When you copy the material below, keep every line exact and omit the pictures.

****

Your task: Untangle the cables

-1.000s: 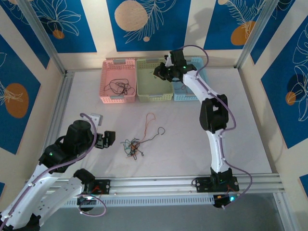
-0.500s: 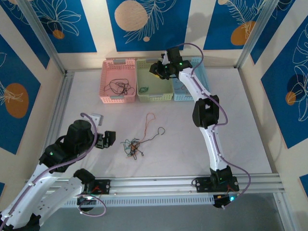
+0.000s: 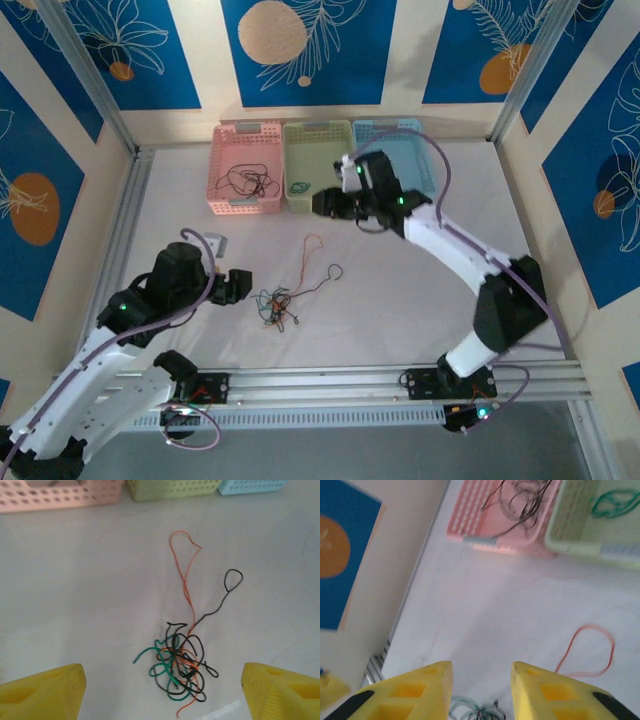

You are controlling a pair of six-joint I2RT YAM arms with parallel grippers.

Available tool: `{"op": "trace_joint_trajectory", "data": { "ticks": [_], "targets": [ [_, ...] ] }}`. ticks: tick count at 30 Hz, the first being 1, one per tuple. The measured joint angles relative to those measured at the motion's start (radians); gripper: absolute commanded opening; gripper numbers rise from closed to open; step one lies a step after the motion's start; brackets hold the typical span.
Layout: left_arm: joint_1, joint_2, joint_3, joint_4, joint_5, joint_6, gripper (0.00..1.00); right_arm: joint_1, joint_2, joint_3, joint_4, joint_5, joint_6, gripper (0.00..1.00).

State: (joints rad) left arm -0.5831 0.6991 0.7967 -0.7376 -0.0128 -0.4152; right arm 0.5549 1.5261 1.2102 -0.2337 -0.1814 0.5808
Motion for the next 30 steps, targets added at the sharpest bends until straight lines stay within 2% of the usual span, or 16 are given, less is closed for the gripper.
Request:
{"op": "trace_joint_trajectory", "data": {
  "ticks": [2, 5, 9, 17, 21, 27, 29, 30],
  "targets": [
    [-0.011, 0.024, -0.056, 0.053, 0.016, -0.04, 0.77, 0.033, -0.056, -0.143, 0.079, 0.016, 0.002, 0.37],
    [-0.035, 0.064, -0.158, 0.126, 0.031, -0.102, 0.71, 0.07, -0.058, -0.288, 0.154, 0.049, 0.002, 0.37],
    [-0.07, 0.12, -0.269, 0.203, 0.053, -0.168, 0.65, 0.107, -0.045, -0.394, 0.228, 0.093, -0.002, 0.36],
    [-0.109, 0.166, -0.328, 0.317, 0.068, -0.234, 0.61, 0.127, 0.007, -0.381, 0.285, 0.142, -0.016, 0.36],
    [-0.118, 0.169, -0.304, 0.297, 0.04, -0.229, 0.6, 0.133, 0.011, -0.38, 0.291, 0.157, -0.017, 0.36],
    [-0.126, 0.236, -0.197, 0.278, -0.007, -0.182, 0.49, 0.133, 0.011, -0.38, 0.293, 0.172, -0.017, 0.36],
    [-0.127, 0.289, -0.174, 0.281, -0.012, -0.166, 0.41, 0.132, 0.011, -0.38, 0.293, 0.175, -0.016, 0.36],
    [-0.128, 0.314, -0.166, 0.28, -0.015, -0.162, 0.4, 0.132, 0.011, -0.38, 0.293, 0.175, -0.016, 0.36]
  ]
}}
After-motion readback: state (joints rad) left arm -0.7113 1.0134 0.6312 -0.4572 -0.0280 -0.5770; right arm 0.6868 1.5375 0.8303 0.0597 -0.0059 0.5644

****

> _Response below_
Your task: Untangle the cables

-1.000s: 
-0.500s: 
+0.000s: 

You are controlling a pair of six-joint I2RT YAM arms with parallel grippers.

Available tool: `{"op": "trace_joint_trajectory", "data": { "ticks": [_], "targets": [ [_, ...] ] }}`. ticks: tick count at 30 Hz, the first being 1, one per tuple. The measured joint angles relative to those measured at the motion's start (radians); gripper: absolute commanded opening; gripper numbers rise from closed to open; step one lies a step after the motion's start; brackets hold the typical span.
Layout: left_arm: joint_1, joint_2, joint_3, joint_4, joint_5, joint_6, gripper (0.00..1.00); right_arm: joint_1, joint_2, joint_3, joint_4, joint_5, joint_6, gripper (0.00..1.00).

State: (joints rad) left arm -0.5831 0.6991 0.7967 -0.7376 -0.0128 -0.4152; right arm 0.5549 1.5261 1.2102 -0.2337 -0.1814 0.5808
Motion for the next 30 steps, targets added at the sharpest bends until straight lines stay within 2% of the usual span, or 16 are given, less is closed for the gripper.
Request:
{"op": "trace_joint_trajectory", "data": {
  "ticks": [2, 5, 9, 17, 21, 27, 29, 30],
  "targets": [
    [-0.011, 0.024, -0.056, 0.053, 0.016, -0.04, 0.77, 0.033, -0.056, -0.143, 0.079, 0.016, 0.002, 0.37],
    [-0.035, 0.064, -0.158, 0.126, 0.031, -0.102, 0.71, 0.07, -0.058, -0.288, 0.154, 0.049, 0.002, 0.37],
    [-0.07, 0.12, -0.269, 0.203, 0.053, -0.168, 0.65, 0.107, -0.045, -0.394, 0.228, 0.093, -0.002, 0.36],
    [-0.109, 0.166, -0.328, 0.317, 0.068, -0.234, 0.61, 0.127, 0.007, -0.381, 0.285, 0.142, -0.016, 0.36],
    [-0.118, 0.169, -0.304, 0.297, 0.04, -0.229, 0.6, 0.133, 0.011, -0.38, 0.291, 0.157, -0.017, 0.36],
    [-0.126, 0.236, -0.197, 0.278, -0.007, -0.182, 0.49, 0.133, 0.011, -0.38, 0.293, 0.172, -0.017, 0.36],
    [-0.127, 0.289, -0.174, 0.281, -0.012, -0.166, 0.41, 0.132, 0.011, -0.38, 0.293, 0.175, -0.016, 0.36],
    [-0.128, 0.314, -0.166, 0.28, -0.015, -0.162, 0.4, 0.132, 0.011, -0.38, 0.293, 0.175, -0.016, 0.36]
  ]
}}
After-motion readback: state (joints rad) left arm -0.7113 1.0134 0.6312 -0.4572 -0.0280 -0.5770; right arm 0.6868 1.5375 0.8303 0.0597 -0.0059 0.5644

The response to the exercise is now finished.